# I have an interview!!! Nervous!!!!



## jgonzales_0208@yahoo.com (Jan 18, 2012)

Hi again!!!

So I have an interview tomorrow at a Dr office. Ive been on two interviews since I completed the program a month ago. This interview has me extremely on edge. I am actually interviewing for a coder position. I really do not want to ruin this opportunity. Can anyone give me any tips on the interview part... Are the Dr's suppose to ask certain questions or they ask what they want?? Will they ask about any terms? Like "What does "PPO" stands for or "what is an RA?" Will I have to take a sample coding test?? Will he ask me about codes?? 
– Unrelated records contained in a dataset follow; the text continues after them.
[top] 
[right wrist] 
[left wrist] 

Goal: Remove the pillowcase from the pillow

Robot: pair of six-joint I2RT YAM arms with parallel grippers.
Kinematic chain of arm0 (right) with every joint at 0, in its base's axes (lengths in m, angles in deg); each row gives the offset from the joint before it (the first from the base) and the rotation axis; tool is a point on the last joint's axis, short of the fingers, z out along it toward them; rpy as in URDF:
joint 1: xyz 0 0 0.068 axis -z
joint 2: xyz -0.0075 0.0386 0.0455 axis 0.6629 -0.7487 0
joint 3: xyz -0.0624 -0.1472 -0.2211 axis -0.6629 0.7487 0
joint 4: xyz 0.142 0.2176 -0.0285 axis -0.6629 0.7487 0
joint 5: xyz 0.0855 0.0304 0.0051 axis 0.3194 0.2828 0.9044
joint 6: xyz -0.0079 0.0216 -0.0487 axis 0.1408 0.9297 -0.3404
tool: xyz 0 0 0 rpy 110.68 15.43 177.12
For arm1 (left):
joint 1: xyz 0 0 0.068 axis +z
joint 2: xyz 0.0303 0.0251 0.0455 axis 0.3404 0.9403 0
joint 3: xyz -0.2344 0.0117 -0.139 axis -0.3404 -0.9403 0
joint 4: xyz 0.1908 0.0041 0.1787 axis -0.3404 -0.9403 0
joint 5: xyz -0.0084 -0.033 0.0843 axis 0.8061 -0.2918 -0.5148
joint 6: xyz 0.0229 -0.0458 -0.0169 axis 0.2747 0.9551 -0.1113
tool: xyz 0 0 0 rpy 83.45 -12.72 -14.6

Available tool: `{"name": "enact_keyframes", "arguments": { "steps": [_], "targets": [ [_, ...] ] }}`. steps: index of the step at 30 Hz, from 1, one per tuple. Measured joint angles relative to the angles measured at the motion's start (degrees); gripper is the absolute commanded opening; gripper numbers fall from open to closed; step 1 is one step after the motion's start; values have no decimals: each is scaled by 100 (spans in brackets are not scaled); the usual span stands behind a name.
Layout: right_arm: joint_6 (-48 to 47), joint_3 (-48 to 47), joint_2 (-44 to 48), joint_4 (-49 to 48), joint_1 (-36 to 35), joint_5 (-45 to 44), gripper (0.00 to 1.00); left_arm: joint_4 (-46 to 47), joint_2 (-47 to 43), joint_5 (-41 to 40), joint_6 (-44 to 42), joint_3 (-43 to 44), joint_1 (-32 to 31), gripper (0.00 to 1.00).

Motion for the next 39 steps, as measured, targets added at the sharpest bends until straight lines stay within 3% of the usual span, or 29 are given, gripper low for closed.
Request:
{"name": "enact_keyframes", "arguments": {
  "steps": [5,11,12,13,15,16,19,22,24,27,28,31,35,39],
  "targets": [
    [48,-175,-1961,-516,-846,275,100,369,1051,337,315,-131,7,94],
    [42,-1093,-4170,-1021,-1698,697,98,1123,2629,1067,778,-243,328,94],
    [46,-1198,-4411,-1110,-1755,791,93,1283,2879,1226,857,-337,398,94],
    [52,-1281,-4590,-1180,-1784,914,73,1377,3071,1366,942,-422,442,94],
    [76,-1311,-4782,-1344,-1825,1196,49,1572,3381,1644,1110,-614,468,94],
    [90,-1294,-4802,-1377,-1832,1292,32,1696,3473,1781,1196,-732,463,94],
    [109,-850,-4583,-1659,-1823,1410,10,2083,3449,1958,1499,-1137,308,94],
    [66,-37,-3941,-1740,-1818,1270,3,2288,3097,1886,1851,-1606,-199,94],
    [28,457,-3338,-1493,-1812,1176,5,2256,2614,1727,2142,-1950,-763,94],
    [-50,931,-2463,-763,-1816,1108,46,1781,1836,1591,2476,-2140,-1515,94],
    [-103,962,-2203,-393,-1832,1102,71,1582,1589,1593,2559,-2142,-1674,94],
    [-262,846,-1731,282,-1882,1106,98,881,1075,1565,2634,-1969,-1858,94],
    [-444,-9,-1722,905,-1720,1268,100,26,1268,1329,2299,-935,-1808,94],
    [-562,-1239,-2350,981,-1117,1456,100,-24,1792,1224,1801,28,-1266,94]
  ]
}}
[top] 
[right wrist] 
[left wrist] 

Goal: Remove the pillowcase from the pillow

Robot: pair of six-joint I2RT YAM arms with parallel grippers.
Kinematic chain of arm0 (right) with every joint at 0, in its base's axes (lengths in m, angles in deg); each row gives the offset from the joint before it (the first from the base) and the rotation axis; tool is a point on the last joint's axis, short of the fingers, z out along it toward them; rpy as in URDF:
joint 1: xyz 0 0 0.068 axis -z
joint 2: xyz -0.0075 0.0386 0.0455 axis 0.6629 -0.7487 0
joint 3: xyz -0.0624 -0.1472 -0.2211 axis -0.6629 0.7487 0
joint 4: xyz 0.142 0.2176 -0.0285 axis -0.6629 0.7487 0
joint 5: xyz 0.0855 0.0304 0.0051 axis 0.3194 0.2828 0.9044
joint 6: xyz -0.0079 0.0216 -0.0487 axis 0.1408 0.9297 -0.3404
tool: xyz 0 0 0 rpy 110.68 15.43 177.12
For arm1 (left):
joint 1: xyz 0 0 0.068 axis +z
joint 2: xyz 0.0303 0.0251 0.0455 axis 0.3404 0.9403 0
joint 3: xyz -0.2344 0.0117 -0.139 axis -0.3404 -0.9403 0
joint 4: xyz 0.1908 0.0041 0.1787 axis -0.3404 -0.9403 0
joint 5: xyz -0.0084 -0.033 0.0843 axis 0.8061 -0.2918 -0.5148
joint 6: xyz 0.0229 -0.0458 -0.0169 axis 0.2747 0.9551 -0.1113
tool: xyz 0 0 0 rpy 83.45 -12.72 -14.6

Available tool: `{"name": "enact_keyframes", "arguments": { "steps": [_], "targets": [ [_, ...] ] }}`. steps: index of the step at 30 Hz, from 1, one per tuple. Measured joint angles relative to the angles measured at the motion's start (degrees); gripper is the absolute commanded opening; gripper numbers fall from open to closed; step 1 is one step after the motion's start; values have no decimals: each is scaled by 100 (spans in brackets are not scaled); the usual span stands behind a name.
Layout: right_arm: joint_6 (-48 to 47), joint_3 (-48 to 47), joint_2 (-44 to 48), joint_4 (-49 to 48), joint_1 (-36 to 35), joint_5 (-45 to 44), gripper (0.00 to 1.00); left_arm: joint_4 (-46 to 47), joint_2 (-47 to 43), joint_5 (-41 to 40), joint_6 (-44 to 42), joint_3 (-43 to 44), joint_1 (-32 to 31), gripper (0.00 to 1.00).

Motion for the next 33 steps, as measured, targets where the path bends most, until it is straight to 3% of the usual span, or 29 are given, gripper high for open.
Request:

Maybe I am thinking to much into the interview!! ANY FEED BACK WOULD BE GREATLY GREATLY APPRECIATED!!!

Thanks for reading, 
Jessica


----------



## FTessaBartels (Jan 23, 2012)

*How did it go?*

Sorry, but I only just saw this today (Monday Jan 23), so you've already had your interview.

Help your fellow coders with tips on what to expect in an interview.  Tell us, how did it go?

F Tessa Bartels, CPC, CEMC


----------



## JudyW (Jan 24, 2012)

FTessaBartels said:


> Sorry, but I only just saw this today (Monday Jan 23), so you've already had your interview.
> 
> Help your fellow coders with tips on what to expect in an interview.  Tell us, how did it go?
> 
> F Tessa Bartels, CPC, CEMC



Yes please let us know how it went.  I just saw this today, so like she said you have already gone.  Hope you had a  great interview.


----------